→ Your task
Where in the data does the word "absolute" appear? Find those lines and copy them.

→ Provided entries
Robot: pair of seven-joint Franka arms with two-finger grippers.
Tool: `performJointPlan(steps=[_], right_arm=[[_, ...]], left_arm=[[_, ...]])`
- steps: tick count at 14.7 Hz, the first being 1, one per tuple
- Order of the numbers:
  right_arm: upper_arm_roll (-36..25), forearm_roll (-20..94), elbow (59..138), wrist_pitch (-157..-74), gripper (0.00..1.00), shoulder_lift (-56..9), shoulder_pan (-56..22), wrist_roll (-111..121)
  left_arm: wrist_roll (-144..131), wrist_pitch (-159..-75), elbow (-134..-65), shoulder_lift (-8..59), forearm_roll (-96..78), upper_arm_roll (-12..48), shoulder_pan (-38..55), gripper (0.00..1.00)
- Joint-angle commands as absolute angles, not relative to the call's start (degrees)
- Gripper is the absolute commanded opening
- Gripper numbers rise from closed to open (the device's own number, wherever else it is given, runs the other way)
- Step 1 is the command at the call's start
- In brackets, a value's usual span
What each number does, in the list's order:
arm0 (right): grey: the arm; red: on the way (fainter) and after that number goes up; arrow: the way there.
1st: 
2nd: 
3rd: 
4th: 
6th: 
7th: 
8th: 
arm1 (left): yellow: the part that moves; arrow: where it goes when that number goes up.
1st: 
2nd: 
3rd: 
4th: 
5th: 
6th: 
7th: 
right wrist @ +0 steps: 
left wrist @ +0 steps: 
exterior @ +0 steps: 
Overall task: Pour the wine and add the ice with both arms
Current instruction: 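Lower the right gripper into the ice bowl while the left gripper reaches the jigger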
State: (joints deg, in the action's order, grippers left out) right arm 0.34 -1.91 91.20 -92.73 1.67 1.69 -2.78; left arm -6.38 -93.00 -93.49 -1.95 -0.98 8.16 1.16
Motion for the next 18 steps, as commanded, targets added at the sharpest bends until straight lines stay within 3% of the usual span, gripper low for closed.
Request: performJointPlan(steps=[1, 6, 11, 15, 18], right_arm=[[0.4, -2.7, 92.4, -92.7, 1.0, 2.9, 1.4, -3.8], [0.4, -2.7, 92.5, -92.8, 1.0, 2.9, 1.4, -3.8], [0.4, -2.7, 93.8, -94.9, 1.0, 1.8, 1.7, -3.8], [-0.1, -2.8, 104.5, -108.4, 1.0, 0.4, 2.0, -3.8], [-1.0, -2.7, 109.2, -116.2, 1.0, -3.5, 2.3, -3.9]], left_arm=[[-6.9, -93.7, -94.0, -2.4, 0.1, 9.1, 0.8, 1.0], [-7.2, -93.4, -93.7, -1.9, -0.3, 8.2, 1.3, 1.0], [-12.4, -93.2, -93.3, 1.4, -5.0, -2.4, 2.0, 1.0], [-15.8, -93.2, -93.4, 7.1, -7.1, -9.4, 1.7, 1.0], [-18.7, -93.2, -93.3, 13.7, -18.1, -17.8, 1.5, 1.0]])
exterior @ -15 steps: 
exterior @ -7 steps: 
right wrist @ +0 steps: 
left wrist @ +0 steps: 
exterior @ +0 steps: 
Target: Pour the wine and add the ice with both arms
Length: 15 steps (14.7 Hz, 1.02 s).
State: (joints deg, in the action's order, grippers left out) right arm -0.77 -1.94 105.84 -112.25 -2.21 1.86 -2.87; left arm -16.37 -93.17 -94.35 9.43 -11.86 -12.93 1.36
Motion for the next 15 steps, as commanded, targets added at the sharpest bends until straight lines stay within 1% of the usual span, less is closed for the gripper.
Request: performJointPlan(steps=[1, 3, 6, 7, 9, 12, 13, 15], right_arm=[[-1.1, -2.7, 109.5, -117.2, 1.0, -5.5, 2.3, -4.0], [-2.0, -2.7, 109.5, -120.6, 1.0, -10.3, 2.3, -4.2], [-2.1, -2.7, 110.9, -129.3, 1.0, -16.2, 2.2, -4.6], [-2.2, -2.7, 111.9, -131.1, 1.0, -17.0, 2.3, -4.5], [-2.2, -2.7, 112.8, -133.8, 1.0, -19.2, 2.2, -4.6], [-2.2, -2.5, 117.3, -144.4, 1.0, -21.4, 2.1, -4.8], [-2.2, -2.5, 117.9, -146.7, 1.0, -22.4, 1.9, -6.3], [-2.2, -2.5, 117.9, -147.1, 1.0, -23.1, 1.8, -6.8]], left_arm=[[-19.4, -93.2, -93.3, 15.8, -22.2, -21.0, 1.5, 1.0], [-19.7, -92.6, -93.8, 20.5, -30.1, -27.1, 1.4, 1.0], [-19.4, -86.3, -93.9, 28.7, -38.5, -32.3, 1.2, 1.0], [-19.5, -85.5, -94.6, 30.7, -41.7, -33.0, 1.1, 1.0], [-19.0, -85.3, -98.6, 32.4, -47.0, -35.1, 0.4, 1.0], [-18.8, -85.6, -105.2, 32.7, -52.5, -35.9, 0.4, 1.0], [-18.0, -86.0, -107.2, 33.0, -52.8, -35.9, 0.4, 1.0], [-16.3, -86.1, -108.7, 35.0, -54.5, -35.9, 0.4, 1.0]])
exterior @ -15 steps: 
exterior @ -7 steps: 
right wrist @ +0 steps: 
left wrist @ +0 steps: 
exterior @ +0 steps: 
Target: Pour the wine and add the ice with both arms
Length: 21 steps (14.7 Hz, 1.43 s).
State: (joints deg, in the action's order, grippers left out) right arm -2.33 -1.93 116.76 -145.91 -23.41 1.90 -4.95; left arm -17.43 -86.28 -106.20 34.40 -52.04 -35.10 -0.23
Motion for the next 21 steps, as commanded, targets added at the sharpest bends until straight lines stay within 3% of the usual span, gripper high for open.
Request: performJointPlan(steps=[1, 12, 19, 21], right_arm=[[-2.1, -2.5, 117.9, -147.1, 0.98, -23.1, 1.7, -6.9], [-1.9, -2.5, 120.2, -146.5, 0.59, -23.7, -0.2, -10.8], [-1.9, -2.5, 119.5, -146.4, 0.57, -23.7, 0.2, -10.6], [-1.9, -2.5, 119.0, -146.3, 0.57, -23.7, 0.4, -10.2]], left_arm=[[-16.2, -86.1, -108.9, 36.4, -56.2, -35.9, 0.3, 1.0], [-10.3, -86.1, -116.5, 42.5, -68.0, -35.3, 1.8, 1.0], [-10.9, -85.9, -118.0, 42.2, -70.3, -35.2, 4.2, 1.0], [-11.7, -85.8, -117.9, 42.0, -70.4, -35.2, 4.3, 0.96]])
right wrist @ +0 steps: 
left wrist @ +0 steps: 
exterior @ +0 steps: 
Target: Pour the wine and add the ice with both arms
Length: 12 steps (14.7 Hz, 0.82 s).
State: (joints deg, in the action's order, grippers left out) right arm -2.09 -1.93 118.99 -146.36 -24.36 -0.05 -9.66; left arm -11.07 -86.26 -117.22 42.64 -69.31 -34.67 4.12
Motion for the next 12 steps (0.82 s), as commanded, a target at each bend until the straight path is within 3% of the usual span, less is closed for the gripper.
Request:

→ Response area
- Joint-angle commands as absolute angles, not relative to the call's start (degrees)
- Gripper is the absolute commanded opening

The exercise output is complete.